When freezing rain and flurries start hitting the window, it’s nice to imagine all pets safe and warm inside.
Unfortunately, that isn’t always the case. The colder, darker days have some locals concerned about pets that spend most of their days outdoors.
BC SPCA senior animal protection officer Eileen Drever says every animal requires adequate food, water, shelter, space and ventilation. If you notice any animal without those, Drever says to call the BC SPCA.

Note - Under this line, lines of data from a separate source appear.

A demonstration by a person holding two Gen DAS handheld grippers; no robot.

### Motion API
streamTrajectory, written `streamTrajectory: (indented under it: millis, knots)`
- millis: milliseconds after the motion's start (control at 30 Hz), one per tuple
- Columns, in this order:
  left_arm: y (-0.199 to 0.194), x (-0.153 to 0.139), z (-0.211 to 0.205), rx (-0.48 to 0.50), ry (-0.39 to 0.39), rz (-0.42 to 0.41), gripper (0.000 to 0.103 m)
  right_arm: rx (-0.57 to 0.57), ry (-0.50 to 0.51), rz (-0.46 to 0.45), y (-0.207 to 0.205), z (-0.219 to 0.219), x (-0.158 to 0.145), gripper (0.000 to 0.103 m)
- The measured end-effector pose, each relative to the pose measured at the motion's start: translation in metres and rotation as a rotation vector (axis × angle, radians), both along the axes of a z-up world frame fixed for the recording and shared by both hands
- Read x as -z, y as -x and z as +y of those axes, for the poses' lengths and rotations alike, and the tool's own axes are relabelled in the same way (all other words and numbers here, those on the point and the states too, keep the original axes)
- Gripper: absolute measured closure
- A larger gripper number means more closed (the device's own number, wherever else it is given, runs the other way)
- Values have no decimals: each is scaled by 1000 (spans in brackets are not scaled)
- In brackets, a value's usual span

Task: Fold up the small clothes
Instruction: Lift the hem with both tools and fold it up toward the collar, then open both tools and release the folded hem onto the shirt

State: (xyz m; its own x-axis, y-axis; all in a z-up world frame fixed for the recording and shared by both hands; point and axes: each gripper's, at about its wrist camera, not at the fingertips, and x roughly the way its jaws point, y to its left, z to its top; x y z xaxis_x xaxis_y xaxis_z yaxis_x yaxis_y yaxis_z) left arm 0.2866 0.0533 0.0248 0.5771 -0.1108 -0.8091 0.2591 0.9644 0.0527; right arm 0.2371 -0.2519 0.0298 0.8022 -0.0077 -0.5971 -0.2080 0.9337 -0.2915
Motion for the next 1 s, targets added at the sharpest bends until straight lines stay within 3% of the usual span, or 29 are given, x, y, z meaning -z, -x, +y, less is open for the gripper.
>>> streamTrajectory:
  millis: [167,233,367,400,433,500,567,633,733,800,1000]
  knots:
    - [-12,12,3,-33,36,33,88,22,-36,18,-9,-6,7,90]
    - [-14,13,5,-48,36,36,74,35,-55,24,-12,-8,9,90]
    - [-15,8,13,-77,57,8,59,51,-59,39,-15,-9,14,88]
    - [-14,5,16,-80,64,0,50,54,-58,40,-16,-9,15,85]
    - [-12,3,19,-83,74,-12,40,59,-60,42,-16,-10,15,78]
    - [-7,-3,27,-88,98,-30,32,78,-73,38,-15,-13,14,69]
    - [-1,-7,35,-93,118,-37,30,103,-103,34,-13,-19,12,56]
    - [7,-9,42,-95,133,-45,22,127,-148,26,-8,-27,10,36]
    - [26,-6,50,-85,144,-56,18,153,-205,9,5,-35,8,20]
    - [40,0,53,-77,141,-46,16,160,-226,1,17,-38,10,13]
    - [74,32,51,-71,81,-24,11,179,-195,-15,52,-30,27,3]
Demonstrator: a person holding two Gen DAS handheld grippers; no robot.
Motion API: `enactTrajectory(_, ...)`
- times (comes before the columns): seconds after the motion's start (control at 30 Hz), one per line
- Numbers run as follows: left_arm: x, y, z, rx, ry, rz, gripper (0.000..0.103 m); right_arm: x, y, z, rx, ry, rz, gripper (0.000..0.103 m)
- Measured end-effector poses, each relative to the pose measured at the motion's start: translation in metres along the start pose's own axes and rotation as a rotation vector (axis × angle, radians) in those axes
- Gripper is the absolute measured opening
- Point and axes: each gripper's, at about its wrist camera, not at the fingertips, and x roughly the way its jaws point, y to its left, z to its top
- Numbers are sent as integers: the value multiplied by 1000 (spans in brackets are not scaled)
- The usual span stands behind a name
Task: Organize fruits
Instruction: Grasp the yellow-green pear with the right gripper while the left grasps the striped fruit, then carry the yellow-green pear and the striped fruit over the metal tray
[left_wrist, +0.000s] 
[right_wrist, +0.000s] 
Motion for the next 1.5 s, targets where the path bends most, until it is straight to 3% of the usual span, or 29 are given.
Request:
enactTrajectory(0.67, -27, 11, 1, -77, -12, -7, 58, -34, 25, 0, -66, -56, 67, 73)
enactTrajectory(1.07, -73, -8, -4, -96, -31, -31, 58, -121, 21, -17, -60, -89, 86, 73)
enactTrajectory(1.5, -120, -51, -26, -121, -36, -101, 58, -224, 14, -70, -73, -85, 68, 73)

According to the Prevention of Cruelty to Animals Act, an animal is in distress if it is:
– deprived of adequate food, water, shelter, ventilation, light, space, exercise, care or veterinary treatment;
– kept in conditions that are unsanitary;
– not protected from excessive heat or cold;
– injured, sick, in pain or suffering; or
– abused or neglected.
“Our intent is to educate people; it’s not to take their animal away,” Drever says. “The majority of people actually…don’t realize what their animal requires. So on our first visit, we may go out there and make recommendations and may give written notice to them.”
Drever says if the owners don’t comply with recommendations, the SPCA may have to take legal action.
“It could involve the application of a search warrant or removing the animal,” she explains, adding the BC SPCA receives approximately 10,000 complaints a year to the cruelty hotline.
It’s important to differentiate what is a bylaw matter and an animal cruelty issue, she adds.
Animal control complaints of excessive barking or free-roaming can be made to the Fraser Valley Regional District at 1-844-495-2273.
Animal cruelty concerns in the area should be made to the BC SPCA, who can be reached at 1-855-622-7722.
Calls can be made anonymously, although the SPCA prefers to have contact information in the event that the investigation requires followup.